## About this task
Filter out all lines without the word "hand" from the data below, please, and copy the rest.

## Data section
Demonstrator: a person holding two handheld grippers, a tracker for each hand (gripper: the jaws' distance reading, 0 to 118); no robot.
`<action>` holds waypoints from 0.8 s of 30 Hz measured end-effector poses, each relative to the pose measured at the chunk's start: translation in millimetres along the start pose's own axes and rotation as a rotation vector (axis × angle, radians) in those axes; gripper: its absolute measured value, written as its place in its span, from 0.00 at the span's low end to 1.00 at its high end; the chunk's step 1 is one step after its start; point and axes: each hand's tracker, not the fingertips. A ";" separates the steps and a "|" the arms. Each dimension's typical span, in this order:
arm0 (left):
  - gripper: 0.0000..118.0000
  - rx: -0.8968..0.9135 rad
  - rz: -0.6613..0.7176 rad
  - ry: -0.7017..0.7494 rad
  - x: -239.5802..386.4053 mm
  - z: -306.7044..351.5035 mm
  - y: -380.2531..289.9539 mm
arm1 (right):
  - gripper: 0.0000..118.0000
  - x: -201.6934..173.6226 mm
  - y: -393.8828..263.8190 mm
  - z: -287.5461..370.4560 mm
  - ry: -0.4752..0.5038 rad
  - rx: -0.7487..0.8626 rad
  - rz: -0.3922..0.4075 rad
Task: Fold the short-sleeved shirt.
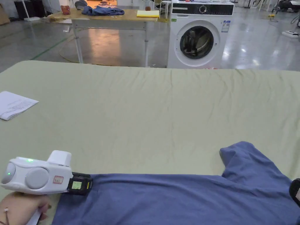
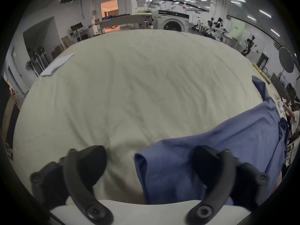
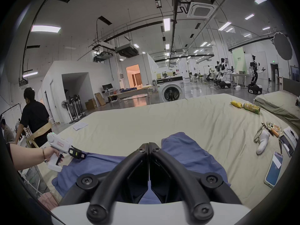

## Solution
Demonstrator: a person holding two handheld grippers, a tracker for each hand (gripper: the jaws' distance reading, 0 to 118); no robot.
`<action>` holds waypoints from 0.8 s of 30 Hz measured end-effector poses, each relative to the pose measured at the chunk's start: translation in millimetres along the start pose's own axes and rotation as a rotation vector (axis × angle, radians) in those axes; gripper: its absolute measured value, written as its place in its span, from 0.00 at the span's low end to 1.00 at its high end; the chunk's step 1 is one step after its start; point and axes: each hand's tracker, not the fingertips. A ";" separates the steps and a "|" the arms. Each dimension's typical span, in this order:

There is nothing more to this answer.